For Doug Marrone, this game is a culmination of two years of back-breaking hard work. Still, it's not the endgame. The picture is quite bigger than just this.
"I think there’s a bigger picture," he said. "When I was a kid growing up, I used to go to the Yale Bowl to see the Giants and the Jets play. I look at this game as more for the city kids … A game where someone might have an interest in football, but all of a sudden they see Syracuse University and Kansas State playing at Yankee Stadium, and now their interest in the game of football raises to another level … A level where they understand that they have to do the right things academically, they have to go to school and perform well on their tests and grades if they want to be able to attend a university."

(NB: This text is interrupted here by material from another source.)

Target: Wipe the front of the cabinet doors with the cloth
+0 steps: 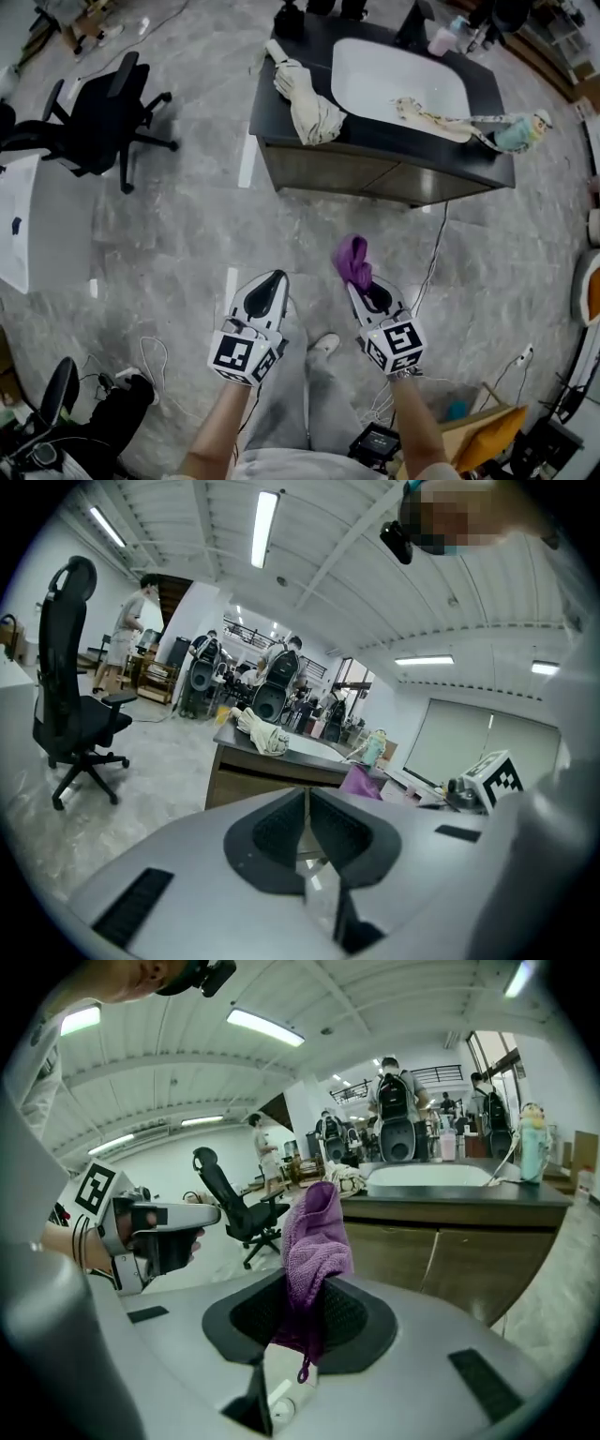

"Who’s that 9-or 10-year old kid that’s going to put that game on, that lives in the Bronx or lives in Brooklyn or Queens, and is going to say to himself -- ‘One day I want to be in the Pinstripe Bowl.’ So now you’ve got to start figuring out how you’re going to do that. And to figure out how you’re going to do that is going to establish this foundation of you being successful," Marrone said.
If and when Delone Carter finally gets to town, he'll be playing in not only his final game as a Syracuse Orange but also in his final chance to show NFL scouts what he can do in a college contest. He's officially on the clock for an NFL career and he's got a decent shot. That said, it won't be easy given his history of injuries and lack of notable moments that separate him from the pack.
"I think Delone is big enough and I think Delone is fast enough," said Wheatley, SU’s running backs coach who played a total of 10 seasons with the New York Giants and Oakland Raiders. "But he’s going to have to work extremely hard to make it in the NFL. When I played, I played every practice as if the other guy was putting his hand in my pocket trying to take my money. Whatever Delone is thinking in terms of work, he’ll have to multiply it by three."
Another group of Syracuse players who'll need to step it up are the special teams players. Gone is Rob Long and in his place is Ryan Lichtenstein. Gone are Malcolm Cater and Brice Hawkes, two strong special teams tacklers. Gone is Bob Casullo, the coach who mentored that unit (for better or worse) for the last two years. And they'll need to regroup quickly if they want to shut down a Kansas State special teams unit that features two All-Americans.
Syracuse will face a Kansas State (7-5) team that features two All-Americans in the special-teams department. Senior Corey Adams is the first long snapper in school history to be named an All-American (Phil Steele). He has appeared in all 48 games during his four-year career and has been perfect on a combined 475 snaps, including 60 field goal/PAT attempts and 58 punt snaps this season.
Of more concern to the Orange should be kicker returner William Powell, who leads the nation with a kickoff return average of 34.6 yards and was named a Sports Illustrated honorable-mention All-American. He is also a first-team All-Big 12 selection, His average is second in Big 12 history and first in K-State history for a season and a career.